Regarding the message of the novel, Clancy said: "The central question in this book is: What is justice? And how is justice applied? What if you're in the situation where a great wrong has been done and the law does not respond to it? Now, is your duty as a citizen just to forget about it and permit society as a whole to make that mistake? Or is your duty as a citizen to become the instrument of justice, if you can do so in a controlled and structured and just way? Do you have the moral right to become the instrument of justice yourself?"

==Development==
Clancy started working on Without Remorse in 1971. He later went back to the previously abandoned story in 1992, spending about four months on the novel. He explained the process: "You gotta tell a good story if people are going to read it. I think you have an ethical obligation to deal with those issues as truthfully as possible. So, there's an educational aspect to what I do."

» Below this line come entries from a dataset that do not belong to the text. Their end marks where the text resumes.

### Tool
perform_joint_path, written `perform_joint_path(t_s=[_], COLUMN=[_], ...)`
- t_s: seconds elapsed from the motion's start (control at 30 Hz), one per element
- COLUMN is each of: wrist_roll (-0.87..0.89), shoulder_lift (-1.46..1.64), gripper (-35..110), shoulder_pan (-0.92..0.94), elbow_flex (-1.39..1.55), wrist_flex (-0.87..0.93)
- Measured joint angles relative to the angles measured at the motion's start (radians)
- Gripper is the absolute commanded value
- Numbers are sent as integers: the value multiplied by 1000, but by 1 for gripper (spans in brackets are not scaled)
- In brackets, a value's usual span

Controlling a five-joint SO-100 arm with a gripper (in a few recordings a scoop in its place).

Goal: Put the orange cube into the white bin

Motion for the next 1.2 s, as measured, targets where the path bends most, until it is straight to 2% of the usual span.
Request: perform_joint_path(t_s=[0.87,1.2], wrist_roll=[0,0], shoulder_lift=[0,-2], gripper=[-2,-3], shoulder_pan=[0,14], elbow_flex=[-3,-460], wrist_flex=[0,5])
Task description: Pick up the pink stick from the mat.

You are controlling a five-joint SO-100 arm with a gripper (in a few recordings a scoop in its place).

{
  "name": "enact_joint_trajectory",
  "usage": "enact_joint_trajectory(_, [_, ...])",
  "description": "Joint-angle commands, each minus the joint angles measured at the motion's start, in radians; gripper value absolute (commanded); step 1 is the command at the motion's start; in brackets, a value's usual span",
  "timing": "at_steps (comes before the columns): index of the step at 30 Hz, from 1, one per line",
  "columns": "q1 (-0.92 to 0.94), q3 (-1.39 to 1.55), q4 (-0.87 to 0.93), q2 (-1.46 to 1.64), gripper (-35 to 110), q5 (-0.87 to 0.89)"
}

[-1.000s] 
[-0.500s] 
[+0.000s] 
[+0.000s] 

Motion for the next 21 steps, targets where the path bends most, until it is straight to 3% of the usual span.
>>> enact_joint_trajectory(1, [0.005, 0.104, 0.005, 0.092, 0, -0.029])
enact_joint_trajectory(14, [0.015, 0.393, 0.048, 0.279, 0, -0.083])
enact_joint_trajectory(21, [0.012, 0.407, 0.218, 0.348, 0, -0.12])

In 1992, Putnam paid $14 million for the North American rights, a record for a single book.

==Reception==

===Commercial===
The book debuted at number one on the New York Times bestseller list for the week of August 29, 1993. In addition, it debuted at number 20 on the USA Todays Best-selling Books list for the week of October 28, 1993, and later peaked at number two.

===Critical===
Without Remorse received generally positive reviews. Dallas Morning News hailed it as "Mr. Clancy's best", while the San Diego Union-Tribune praised it as "a non-stop emotional roller coaster". However, Kirkus Reviews gave it a mixed verdict, stating that it is "twice as long as the two rather creaky storylines can bear, but the millions of midlevel, desk-bound, action-loving bureaucrats whose adventurous wishes Clancy so faithfully fulfills are unlikely to complain." Publishers Weekly also gave it a mixed review, bemoaning Clancy's "attempts to rationalize this amoral crusade with passages of introspection by characters who are either noble warriors or human scum" as well as "failings of style and moral judgment"; however, they agree that "this overlong, often melodramatic novel seems destined to follow its predecessors to the top of the bestseller lists."

==Film adaptation==

Savoy Pictures first bought the film rights to Without Remorse soon after the novel was released for $2.5 million. At one point, Keanu Reeves was offered the role as Clark for $7 million but declined. Variety magazine reported that Laurence Fishburne and Gary Sinise were later attached to star in the adaptation, but production was shut down due to script problems and financial woes with the production company.

The film went under development hell for years until Christopher McQuarrie signed on with Paramount Pictures to direct the adaptation in 2012. Tom Hardy was approached by Paramount to play Clark, and Kevin Costner was slated to reprise his role as mentor William Harper from another Clancy-based film, Jack Ryan: Shadow Recruit (2014), but this version was scrapped.

In 2017, Akiva Goldsman signed on with the same studio to produce another film adaptation starring Clark, Rainbow Six. Michael B. Jordan was brought to play the character in a two-part film series, composed of Without Remorse and Rainbow Six and with Goldsman, Jordan, Josh Appelbaum, and Andre Nemec producing. Stefano Sollima was hired to direct the film. Taylor Sheridan was later brought to rewrite the screenplay. Tom Clancy's Without Remorse was released on Prime Video on April 30, 2021.